Broadband is penetrating into farm life in more and more ways, connecting farms to the global economy, to suppliers and to the markets in ways never possible in the past. Take this example offered by Jess Petersen of the U. S. Cattlemen’s Association:
One of the latest and exciting opportunities in the cattle business is the marketing and sale of cattle on online auctions over a broadband connection. For example, my ranch markets our calves through the Frontier Stockyard Sales. During the early summer a Frontier representative video tapes our calves at the ranch. Next, the calves are advertised on the auction website leading up to the sale date. Then, in late summer Frontier auctions the calves online via a broadband Internet connection in real time to potential buyers anywhere in the country. Online auctions have expanded the market for our calves from a local to national market.

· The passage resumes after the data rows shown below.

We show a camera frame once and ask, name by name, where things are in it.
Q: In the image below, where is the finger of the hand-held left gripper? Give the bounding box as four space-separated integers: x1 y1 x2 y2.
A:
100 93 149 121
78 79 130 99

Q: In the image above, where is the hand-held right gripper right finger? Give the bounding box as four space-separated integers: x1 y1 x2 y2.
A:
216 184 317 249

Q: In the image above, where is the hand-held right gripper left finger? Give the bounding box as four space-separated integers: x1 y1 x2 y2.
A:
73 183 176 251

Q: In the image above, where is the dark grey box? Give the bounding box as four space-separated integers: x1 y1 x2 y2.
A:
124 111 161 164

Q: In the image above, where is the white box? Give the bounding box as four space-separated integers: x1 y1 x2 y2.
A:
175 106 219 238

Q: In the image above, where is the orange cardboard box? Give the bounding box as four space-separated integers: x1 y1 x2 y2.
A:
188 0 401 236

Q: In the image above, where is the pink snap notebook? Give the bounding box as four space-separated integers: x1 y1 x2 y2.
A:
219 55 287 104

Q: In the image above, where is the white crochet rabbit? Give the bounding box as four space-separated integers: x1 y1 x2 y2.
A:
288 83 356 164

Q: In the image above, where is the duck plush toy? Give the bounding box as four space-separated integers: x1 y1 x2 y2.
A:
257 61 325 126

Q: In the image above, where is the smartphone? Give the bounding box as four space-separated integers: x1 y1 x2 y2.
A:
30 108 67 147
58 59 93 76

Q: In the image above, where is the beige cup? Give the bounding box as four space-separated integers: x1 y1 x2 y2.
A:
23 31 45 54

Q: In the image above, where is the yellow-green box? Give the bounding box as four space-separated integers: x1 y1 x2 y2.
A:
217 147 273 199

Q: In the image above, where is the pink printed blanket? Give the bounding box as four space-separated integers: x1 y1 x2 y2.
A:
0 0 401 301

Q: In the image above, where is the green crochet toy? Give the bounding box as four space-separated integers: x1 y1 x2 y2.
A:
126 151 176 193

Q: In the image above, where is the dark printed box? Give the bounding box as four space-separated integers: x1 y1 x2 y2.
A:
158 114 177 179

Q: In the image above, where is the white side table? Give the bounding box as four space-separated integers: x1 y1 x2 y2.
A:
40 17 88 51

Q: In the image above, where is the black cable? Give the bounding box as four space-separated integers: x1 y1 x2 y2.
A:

The web site for Frontier Stockyard Sales does indeed include a citation for an upcoming video auction of cattle. Just five years ago, broadband connections barely reached 20 million homes in the U. S. Today, more than half of all homes - more that 54 percent – have broadband connections. Broadband is now available to more than 90 percent of all homes. A combination of higher penetration rates, more widely available broadband service, the evolution and improvement of broadband and computer technologies, and the pressures of higher fuel and equipment costs have stimulated more active use of online technologies such as the two-way video service that helps drive the Frontier Stockyard auctions.
What is intriguing to me is what these examples in farm economies say about broadband adoption. Broadband adoption is moving rapidly ahead but there are often a number of factors that influence decisions about whether or not to get a broadband connection. Clearly efficiency – the fact that broadband makes it possible to seamlessly connect to a world of information in a variety of forms – is a major driver. We believe that, as in the case here of farmers using GPS technology to more efficiently guide their tractors, energy efficiency and savings is a key stimulus in broadband adoption. Teleworking from home, using remote censors on vending machines to reduce wasteful visits by supply trucks to restock machines, home energy monitoring systems that can help dramatically reduce energy waste in homes, and the increased use of much more reliable and capable teleconferencing systems to reduce the need for air travel are all examples of how broadband can reduce energy use and improve efficiency.
While no one likes to see fuel and gas prices increase, they are stimulating Americans to think creatively about how to use broadband landline and wireless technologies to help reduce energy costs and improve efficiency. That’s good for America and for the environment.